Exercise directions =>
Look below for the line containing "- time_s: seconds"; write out that line and each one after it to the end, exactly, and nothing else.

***

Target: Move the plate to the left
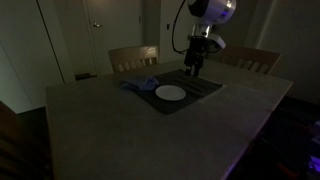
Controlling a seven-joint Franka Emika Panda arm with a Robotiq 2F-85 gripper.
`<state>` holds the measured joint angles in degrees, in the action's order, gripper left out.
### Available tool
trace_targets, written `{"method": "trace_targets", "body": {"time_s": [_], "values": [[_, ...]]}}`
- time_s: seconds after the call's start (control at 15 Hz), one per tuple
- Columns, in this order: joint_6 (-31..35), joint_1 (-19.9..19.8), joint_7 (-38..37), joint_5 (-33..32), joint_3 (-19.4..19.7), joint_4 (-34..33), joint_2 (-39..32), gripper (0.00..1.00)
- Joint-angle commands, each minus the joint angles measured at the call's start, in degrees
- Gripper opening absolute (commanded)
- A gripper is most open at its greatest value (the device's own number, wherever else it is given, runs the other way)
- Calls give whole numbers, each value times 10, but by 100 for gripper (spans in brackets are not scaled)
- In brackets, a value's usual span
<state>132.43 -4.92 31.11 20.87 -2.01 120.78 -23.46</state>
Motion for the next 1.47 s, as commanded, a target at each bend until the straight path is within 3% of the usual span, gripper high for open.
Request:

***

Reply =>
- time_s: seconds after the call's start (control at 15 Hz), one per tuple
- Columns, in this order: joint_6 (-31..35), joint_1 (-19.9..19.8), joint_7 (-38..37), joint_5 (-33..32), joint_3 (-19.4..19.7), joint_4 (-34..33), joint_2 (-39..32), gripper (0.00..1.00)
- Joint-angle commands, each minus the joint angles measured at the call's start, in degrees
- Gripper opening absolute (commanded)
- A gripper is most open at its greatest value (the device's own number, wherever else it is given, runs the other way)
- Calls give whole numbers, each value times 10, but by 100 for gripper (spans in brackets are not scaled)
- In brackets, a value's usual span
<state>132.43 -4.92 31.11 20.87 -2.01 120.78 -23.46</state>
Motion for the next 1.47 s, as commanded, a target at each bend until the straight path is within 3% of the usual span, gripper high for open.
Request:

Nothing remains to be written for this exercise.